我有這本詞典:
{128: ['S', 'S', 'O', 'F'], 512: ['S', 'F']}
我想確保每個鍵都只有一個值“F”和一個值“S”,如果不是這樣,則回傳一條訊息
我試過了,但似乎沒有用:它沒有列印訊息
for key in d:
if not re.search(r"[F]{1}","".join(d[key])) or not re.search(r"[S].{1}","".join(d[key])):
print(f"There is no start or end stop for the line {key}.")
謝謝
uj5u.com熱心網友回復:
您的字典包含一個串列,而不是一個字串,因此您不應使用正則運算式。
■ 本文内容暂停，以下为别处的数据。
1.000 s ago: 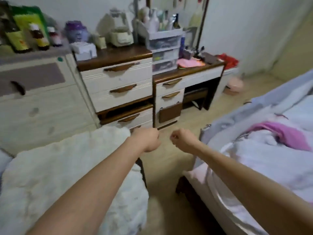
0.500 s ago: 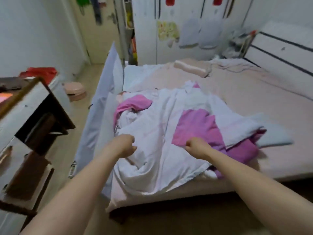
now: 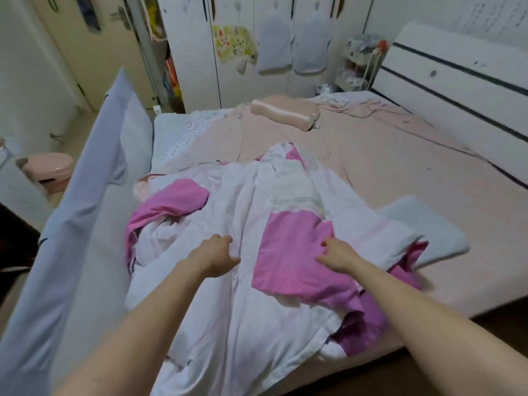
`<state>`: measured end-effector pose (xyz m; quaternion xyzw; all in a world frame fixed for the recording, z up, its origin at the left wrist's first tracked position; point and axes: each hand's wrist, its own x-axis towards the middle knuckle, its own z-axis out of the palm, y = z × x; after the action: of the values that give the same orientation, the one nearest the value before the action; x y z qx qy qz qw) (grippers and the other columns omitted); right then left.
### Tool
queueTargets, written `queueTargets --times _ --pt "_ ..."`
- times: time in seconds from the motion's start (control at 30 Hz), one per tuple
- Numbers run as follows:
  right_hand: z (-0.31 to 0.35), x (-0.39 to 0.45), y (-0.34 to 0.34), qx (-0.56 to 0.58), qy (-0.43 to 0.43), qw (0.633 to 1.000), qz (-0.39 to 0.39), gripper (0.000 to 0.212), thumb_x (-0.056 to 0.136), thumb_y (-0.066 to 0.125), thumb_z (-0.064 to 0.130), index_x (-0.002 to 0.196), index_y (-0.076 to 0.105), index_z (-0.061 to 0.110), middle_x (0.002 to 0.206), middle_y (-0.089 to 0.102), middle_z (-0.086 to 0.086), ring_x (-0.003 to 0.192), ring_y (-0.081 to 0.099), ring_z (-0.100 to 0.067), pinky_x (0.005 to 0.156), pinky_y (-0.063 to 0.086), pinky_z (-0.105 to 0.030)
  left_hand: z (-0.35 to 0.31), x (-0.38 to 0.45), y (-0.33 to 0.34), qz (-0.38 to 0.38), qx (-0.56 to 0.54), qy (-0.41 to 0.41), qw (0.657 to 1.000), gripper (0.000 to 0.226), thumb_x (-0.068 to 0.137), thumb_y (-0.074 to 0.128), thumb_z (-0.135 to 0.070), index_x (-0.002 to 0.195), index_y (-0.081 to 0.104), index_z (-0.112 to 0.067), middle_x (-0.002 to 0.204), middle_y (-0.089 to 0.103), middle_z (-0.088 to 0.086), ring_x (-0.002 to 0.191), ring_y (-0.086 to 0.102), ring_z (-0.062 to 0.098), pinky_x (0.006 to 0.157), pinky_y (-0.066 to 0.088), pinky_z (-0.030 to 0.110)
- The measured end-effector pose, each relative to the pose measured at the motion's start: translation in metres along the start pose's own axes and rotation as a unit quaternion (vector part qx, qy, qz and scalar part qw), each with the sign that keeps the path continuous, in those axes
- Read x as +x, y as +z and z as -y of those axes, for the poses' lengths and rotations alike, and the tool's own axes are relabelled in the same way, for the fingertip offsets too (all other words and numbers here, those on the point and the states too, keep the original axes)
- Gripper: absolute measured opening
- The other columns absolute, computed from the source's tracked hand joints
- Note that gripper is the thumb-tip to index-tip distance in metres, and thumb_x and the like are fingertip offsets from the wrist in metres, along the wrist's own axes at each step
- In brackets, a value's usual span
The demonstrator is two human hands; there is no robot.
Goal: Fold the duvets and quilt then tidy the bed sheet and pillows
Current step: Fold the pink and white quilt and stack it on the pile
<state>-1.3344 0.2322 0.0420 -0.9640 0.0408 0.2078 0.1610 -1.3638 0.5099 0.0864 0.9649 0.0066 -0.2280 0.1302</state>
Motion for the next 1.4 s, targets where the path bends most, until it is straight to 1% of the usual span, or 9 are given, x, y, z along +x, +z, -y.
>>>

您可以檢查串列是否包含您想要使用的值的數量list.count(value)。
for key in d:
if not (d[?ey].count('F') == 1 and d[?ey].count('S') == 1):
print(f"There is no start or end stop for the line {key}.")
uj5u.com熱心網友回復:
您可以檢查每個值中這些字符的數量。一種方法如下
sample = {128: ['S', 'S', 'O', 'F'], 512: ['S', 'F']}
wrong_lines = [index for index, value in sample.items() if value.count('S') == value.count('F') == 1]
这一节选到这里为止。